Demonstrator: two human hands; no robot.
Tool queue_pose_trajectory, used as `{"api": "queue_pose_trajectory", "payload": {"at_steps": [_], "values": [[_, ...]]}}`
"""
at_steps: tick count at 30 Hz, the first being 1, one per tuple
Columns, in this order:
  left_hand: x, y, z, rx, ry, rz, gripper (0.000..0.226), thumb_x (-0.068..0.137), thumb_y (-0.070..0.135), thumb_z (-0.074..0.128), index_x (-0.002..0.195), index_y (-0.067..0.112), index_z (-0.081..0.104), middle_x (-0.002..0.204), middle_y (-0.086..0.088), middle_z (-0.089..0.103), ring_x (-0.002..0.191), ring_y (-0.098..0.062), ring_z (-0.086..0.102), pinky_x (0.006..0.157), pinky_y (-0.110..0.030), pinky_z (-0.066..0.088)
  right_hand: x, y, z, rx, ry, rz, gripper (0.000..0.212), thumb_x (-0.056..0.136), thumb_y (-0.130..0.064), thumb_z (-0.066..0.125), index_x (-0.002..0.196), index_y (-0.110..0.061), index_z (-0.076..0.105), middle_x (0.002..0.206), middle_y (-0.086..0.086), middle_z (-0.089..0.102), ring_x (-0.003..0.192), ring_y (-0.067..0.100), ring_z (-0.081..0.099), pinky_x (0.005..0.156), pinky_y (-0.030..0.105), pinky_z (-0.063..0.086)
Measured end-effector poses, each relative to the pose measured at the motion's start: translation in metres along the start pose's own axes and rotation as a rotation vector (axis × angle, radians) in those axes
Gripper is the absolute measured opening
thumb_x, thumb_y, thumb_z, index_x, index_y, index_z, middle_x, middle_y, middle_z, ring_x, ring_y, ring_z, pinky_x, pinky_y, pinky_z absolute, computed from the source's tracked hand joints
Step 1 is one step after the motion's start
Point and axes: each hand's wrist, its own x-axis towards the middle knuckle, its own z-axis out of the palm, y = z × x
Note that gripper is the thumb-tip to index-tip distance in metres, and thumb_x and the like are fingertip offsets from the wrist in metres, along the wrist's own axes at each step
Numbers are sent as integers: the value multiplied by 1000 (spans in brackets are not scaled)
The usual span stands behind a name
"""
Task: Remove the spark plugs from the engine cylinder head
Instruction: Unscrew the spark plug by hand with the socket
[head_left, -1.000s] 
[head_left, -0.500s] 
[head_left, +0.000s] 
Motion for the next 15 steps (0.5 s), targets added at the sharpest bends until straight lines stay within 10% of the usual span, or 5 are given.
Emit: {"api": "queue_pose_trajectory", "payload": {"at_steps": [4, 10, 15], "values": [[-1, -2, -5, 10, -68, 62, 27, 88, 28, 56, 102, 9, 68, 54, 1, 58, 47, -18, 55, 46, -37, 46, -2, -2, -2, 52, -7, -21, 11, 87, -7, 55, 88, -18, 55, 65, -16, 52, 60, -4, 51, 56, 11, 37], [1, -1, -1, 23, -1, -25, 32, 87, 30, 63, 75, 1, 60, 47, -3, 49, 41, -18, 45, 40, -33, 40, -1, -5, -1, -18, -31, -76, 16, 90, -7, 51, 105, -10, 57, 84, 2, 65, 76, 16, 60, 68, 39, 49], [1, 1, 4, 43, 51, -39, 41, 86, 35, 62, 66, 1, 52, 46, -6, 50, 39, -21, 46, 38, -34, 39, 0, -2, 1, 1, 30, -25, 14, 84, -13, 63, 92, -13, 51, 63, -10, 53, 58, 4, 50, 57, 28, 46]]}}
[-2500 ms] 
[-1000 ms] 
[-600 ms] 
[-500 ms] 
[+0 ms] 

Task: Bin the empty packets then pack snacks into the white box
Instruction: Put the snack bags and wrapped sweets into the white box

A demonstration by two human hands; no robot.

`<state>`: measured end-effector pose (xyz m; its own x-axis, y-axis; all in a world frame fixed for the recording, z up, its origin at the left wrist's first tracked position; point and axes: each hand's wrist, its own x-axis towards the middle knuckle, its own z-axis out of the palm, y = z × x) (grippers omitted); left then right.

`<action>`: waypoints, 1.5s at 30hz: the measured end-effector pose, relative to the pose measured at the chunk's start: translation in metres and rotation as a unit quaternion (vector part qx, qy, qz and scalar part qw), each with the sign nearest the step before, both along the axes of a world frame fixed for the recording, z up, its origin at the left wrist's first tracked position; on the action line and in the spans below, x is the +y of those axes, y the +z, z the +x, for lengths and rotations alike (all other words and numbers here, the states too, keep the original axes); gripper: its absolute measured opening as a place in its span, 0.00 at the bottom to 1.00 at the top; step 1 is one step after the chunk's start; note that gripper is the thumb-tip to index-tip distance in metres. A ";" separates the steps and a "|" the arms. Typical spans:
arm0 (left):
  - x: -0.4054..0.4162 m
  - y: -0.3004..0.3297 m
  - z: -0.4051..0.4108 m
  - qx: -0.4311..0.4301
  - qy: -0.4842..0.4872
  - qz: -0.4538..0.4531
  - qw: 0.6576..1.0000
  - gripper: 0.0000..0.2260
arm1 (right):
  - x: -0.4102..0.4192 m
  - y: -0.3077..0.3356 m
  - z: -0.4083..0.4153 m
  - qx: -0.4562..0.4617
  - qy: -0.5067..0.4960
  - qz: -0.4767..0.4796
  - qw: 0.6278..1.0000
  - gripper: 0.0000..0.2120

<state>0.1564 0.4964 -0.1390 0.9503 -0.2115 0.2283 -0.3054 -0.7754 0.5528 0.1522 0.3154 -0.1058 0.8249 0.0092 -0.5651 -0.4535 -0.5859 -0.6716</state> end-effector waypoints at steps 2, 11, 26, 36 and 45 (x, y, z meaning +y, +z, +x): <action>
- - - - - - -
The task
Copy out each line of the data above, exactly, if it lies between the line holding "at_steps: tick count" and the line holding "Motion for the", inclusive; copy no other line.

Task solution
at_steps: tick count at 30 Hz, the first being 1, one per tuple
Columns, in this order:
  left_hand: x, y, z, rx, ry, rz, gripper (0.000..0.226), thumb_x (-0.068..0.137), thumb_y (-0.070..0.135), thumb_z (-0.074..0.128), index_x (-0.002..0.195), index_y (-0.067..0.112), index_z (-0.081..0.104), middle_x (-0.002..0.204), middle_y (-0.086..0.088), middle_z (-0.089..0.103), ring_x (-0.002..0.191), ring_y (-0.098..0.062), ring_z (-0.086..0.102), pinky_x (0.006..0.157), pinky_y (-0.110..0.030), pinky_z (-0.066..0.088)
  right_hand: x, y, z, rx, ry, rz, gripper (0.000..0.212), thumb_x (-0.056..0.136), thumb_y (-0.130..0.064), thumb_z (-0.066..0.125), index_x (-0.002..0.196), index_y (-0.110..0.061), index_z (-0.076..0.105), middle_x (0.002..0.206), middle_y (-0.086..0.086), middle_z (-0.089..0.102), ring_x (-0.003..0.192), ring_y (-0.067..0.100), ring_z (-0.081..0.099), pinky_x (0.005..0.156), pinky_y (-0.030..0.105), pinky_z (-0.063..0.086)
Measured end-effector poses, each relative to the pose measured at the motion's start: translation in metres along the start pose's own axes and rotation as a rotation vector (axis × angle, radians) in those axes
Gripper is the absolute measured opening
thumb_x, thumb_y, thumb_z, index_x, index_y, index_z, middle_x, middle_y, middle_z, ring_x, ring_y, ring_z, pinky_x, pinky_y, pinky_z absolute, computed from the source's tracked hand joints
Step 1 is one step after the motion's start
Point and axes: each hand's wrist, its own x-axis towards the middle knuckle, its own z-axis out of the palm, y = z × x
Note that gripper is the thumb-tip to index-tip distance in metres, and thumb_x and the like are fingertip offsets from the wrist in metres, along the wrist's own axes at each step
Numbers are sent as integers: the value multiplied by 1000 (spans in brackets are not scaled)
The usual span stands behind a name
"""
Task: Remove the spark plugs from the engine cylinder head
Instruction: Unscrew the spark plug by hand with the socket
[head_left, -1.000s] 
[head_left, -0.500s] 
[head_left, +0.000s] 
Motion for the next 15 steps (0.5 s), targets added at the sharpest bends until straight lines stay within 10% of the usual span, or 5 are given.

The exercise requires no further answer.